● **Activity**: Look for "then" in every line of the listing. Copy the lines that have it.

● **Data below**:

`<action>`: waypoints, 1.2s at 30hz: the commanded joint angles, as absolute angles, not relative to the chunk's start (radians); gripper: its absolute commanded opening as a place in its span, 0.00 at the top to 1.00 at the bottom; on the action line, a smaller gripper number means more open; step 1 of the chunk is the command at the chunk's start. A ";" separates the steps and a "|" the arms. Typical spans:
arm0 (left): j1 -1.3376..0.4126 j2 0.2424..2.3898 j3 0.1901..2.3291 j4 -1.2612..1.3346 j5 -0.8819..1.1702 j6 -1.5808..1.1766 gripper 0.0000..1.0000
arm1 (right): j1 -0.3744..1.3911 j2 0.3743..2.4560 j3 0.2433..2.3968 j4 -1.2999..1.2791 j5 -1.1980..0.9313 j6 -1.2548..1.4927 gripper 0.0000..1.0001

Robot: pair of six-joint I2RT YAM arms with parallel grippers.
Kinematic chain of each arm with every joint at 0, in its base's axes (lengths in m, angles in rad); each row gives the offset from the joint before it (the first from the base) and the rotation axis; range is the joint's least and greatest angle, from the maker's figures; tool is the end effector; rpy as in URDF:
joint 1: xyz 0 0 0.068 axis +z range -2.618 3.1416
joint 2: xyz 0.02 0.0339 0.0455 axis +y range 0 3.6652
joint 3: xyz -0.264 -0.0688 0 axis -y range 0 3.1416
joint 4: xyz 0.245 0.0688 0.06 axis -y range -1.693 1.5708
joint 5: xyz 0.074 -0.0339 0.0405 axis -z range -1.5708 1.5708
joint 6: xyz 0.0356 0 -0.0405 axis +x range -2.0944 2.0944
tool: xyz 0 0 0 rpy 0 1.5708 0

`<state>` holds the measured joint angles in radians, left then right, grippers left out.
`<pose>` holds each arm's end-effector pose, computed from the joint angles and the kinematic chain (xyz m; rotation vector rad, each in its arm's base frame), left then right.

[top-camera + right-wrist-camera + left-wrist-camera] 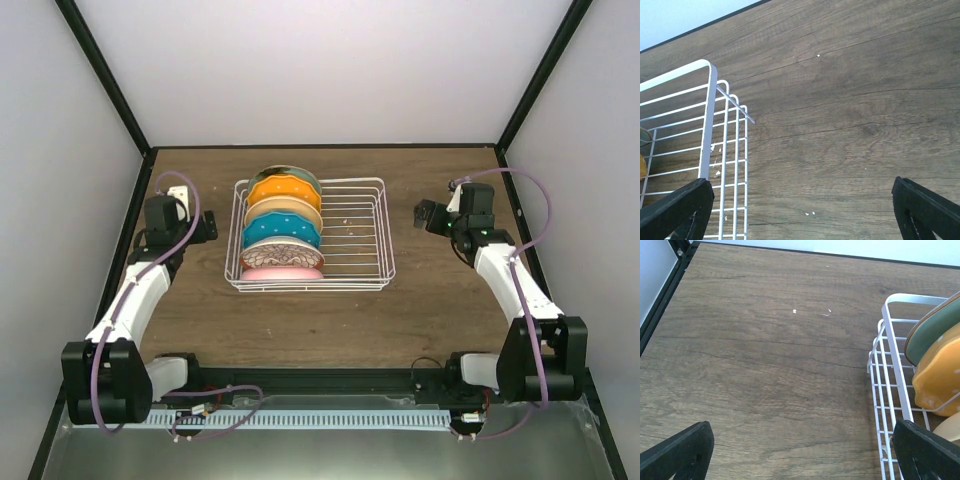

● **Response for this exercise**:
`<state>` holds the measured joint angles in radians, left then right, grippers left out.
`<pose>` holds each arm's end-effector pose, computed from the joint angles and the kinematic chain (xyz m; rotation vector rad, each in its arm's base frame), left then right.

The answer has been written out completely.